I don't think I can either, unless it would be something like,
 
"The ice cream was delicious"
  

________________________________
 From: Emily Reyn <emilymae.r...@yahoo.com>
To: "FairfieldLife@yahoogroups.com" <FairfieldLife@yahoogroups.com> 
Sent: Saturday, September 21, 2013 1:45 PM
Subject: Re: [FairfieldLife] Re: On Being An Eagle
  
   
 
No I can't.   

________________________________
 From: Steve Sundur <steve.sun...@yahoo.com>
To: "FairfieldLife@yahoogroups.com" <FairfieldLife@yahoogroups.com> 
Sent: Saturday, September 21, 2013 11:11 AM
Subject: Re: [FairfieldLife] Re: On Being An Eagle
  
  
can you give example of this?
 

________________________________
 From: Emily Reyn <emilymae.r...@yahoo.com>
To: "FairfieldLife@yahoogroups.com" <FairfieldLife@yahoogroups.com> 
Sent: Saturday, September 21, 2013 11:00 AM
Subject: Re: [FairfieldLife] Re: On Being An Eagle
  
  
"The only interesting answers are those which destroy the question." - Susan 
Sontag

"Sometimes, finding an answer to a question forces you to redefine the terms of 
the question, or think differently about their relations to each other.

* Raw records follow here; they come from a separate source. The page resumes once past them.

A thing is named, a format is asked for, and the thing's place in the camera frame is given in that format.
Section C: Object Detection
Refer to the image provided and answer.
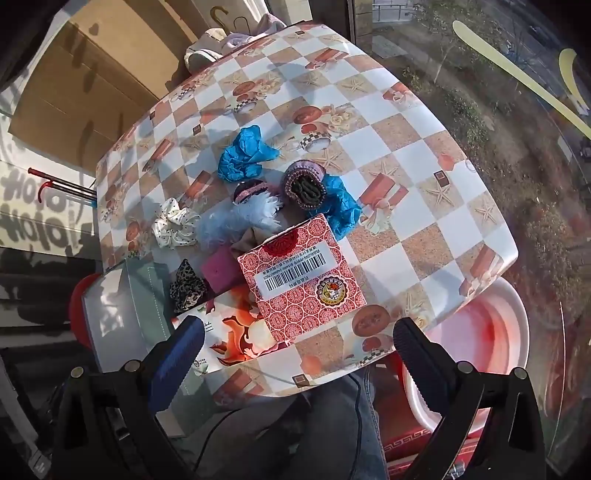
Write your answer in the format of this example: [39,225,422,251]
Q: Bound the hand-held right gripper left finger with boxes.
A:
[51,316,206,480]

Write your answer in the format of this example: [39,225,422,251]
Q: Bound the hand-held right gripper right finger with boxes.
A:
[392,318,548,480]

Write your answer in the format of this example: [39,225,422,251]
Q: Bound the pink foam sponge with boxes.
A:
[201,247,245,294]

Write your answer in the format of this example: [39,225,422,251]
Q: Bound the metal strainer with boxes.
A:
[152,198,202,250]

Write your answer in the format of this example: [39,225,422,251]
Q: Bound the light blue feather scrunchie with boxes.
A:
[196,194,284,245]

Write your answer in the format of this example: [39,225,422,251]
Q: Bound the blue cloth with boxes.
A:
[217,127,281,183]
[323,175,363,241]

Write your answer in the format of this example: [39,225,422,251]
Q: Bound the floral printed box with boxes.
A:
[172,284,282,377]

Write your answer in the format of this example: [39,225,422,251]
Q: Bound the leopard print scrunchie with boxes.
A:
[168,259,209,312]

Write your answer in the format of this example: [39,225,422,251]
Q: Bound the red box with white border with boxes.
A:
[381,427,481,480]

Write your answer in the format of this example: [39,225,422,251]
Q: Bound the checkered printed tablecloth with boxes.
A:
[95,21,518,400]

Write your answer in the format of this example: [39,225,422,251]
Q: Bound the red plastic chair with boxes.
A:
[69,272,102,352]

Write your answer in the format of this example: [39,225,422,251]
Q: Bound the person's leg in jeans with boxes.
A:
[173,364,389,480]

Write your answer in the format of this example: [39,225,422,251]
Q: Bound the red patterned box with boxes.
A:
[237,213,366,344]

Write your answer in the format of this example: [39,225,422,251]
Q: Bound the pink and black scrunchie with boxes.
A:
[232,181,271,206]

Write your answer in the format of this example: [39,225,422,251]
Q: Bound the long yellow window sticker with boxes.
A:
[452,21,591,134]

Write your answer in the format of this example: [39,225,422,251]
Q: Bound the grey and white shoes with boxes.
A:
[185,28,252,70]

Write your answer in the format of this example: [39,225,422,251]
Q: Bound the short yellow window sticker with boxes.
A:
[558,48,589,114]

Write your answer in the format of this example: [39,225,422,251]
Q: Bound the tan umbrella handle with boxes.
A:
[210,6,232,33]

These 
are the really interesting answers: The ones that make you change the way you 
see the world." - Anon comment

 

________________________________
 From: turquoiseb <no_re...@yahoogroups.com>
To: FairfieldLife@yahoogroups.com 
Sent: Saturday, September 21, 2013 8:46 AM
Subject: [FairfieldLife] Re: On Being An Eagle
  
  
Judy posted an interesting question for a change: 
> 
> I wonder if it's possible for two philosophers to 
> have an argument (or just a conversation) using 
> only mathematical formulations, no words.  I can cast third-hand hearsay 
> evidence on this 
question. At least on the "having a conversation" 
issue.  My grandfather worked with Albert Einstein on the 
Manhattan Project, as did most of the other high- 
level physicists in the US at the time. They would 
occasionally get together in one of the classrooms 
of Princeton University, alone, and just jackpot 
ideas. My father describes my grandfather describing 
hours-long "conversations" in which neither of them 
said a word.  One would just scribble an unfinished equation on 
one of the many blackboards in the room, and then 
step back and wait for the other to "comment" on it. 
Sometimes the comment was another, slightly differ- 
ent equation. Sometimes it was a correction to a 
mistake in the original equation. Rarely -- and to 
be celebrated -- there was a solution to the 
equation.  They celebrated by going out for ice cream. Sure 
sounds like a conversation to me, but not much of 
an "argument."   There's a difference.